BIQE HTR Software
Handwritten Tekst Recognition
Difficulties of OCR to recognise handwritten documents
About BIQE HTR
OCR recognition of written text is a challenging task, because you can not categorise someone’s handwriting under a particular font such as Times New Roman, Calibri or Arial.
Every handwriting has the unique characteristics of the person who took the pen in hand or—in the old days—dipped their quill into an inkwell.
Also, handwritten documents are usually not written on line paper, so the words that belong together will be a different height in the line. The complexity here is the correct segmentation of lines since the OCR software does not know which words should be together and consecutively on the same line to properly recognise a handwritten text document.

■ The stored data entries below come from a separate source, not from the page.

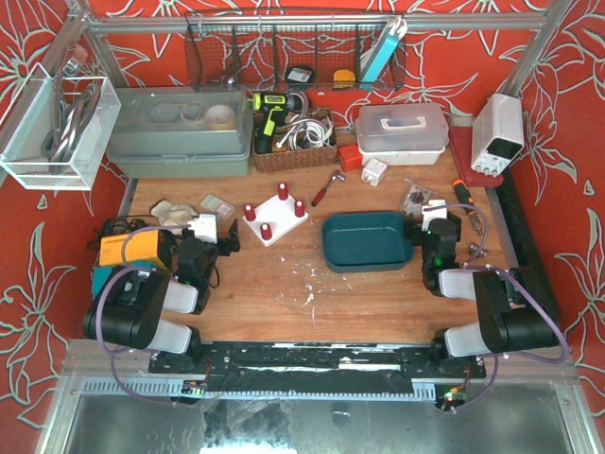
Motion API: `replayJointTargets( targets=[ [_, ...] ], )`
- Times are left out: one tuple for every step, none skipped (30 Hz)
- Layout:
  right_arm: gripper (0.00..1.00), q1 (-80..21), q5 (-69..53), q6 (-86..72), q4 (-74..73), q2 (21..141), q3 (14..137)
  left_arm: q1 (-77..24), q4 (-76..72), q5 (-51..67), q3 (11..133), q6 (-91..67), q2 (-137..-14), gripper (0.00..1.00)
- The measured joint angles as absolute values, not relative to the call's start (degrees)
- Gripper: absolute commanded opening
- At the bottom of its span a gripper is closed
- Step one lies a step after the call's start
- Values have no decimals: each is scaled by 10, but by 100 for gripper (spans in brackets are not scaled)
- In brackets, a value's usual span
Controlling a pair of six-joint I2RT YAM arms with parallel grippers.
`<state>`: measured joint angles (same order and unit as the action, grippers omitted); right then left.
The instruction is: Install the large spring
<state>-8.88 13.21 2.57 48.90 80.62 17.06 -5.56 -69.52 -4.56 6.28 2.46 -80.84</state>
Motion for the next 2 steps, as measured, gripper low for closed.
replayJointTargets(
  targets=[
    [99,-89,132,26,489,806,171,-56,-695,-46,63,25,-808,100],
    [99,-89,132,25,489,806,171,-56,-695,-46,63,25,-808,100]
  ],
)
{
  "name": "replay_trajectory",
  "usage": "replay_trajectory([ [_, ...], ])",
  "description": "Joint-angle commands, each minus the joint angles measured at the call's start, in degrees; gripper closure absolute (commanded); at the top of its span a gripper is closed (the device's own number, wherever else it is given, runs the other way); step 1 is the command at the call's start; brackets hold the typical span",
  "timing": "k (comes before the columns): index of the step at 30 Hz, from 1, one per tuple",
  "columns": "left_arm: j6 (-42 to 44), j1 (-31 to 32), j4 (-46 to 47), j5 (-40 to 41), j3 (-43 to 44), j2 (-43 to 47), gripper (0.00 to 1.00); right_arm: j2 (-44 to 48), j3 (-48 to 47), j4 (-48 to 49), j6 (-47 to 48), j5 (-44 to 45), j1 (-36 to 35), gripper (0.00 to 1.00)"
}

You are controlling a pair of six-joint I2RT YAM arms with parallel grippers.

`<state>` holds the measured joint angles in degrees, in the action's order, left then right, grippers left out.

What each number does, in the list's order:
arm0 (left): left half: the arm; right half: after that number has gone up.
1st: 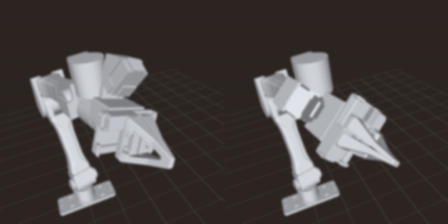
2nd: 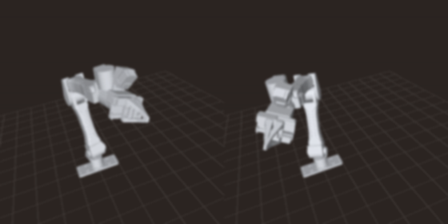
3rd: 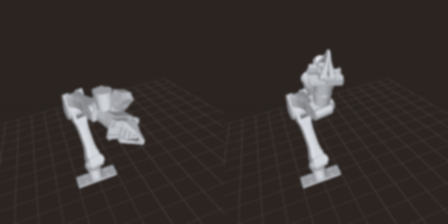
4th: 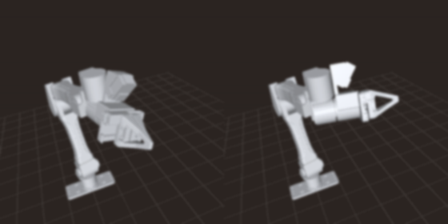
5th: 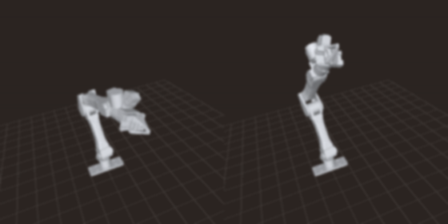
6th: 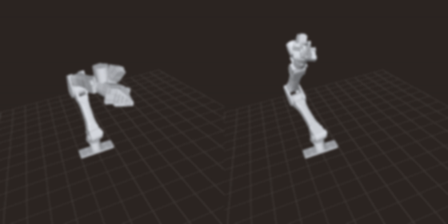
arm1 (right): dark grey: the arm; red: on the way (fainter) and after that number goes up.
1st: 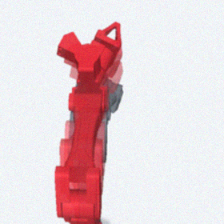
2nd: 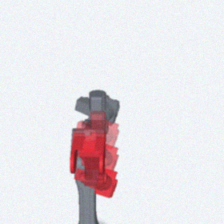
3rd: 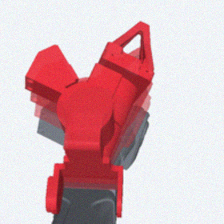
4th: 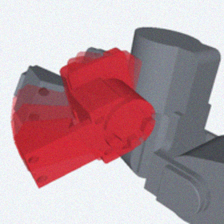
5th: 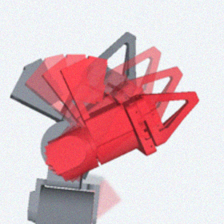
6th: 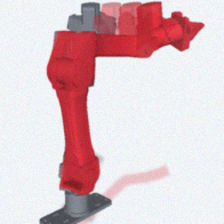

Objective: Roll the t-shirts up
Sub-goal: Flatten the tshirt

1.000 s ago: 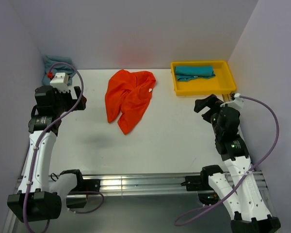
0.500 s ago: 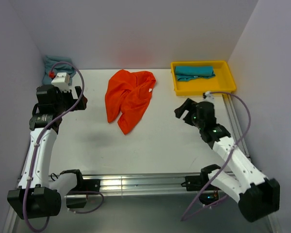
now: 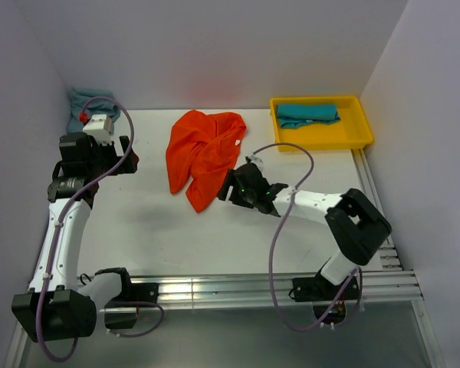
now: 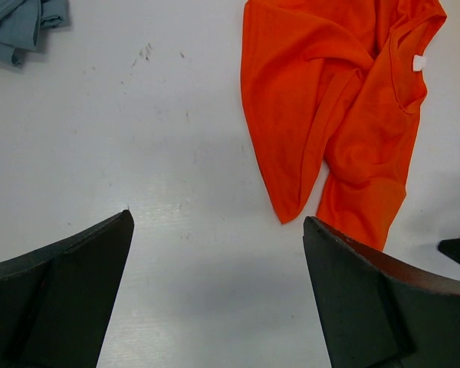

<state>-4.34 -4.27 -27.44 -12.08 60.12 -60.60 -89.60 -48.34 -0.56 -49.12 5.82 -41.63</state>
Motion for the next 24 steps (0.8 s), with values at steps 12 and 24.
replay_trajectory([
  [12, -0.7, -0.2, 0.5, 0.1, 2.6, -0.7, 0.02, -18.5, -9.1, 14.6, -13.9, -3.0, -3.3, 0.26],
  [24, -0.8, -0.1, 0.3, -1.5, 2.8, -2.2, 0.03, -15.2, -5.0, 16.7, -18.6, 3.0, -4.3, 0.74],
])
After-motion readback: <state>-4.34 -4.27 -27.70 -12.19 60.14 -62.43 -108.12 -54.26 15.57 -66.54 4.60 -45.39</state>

The technique of segmentation, used to separate and identify individual words in a handwritten document, presents a significant challenge. The goal is to automate this process as much as possible, a task that requires advanced OCR technology and a deep understanding of handwriting patterns.
Another problem with the OCR of a handwritten document is that only some images have the same formatting or layout. Sometimes, a page has a picture with some accompanying text, and sometimes, a page has text only or a combination of text and photographs.
For the best OCR result, the different handwritten pages must be rotated correctly and legibly. This is usually done during scanning, but sometimes, it is impossible.
BIQE HTR Software deals with all these issues.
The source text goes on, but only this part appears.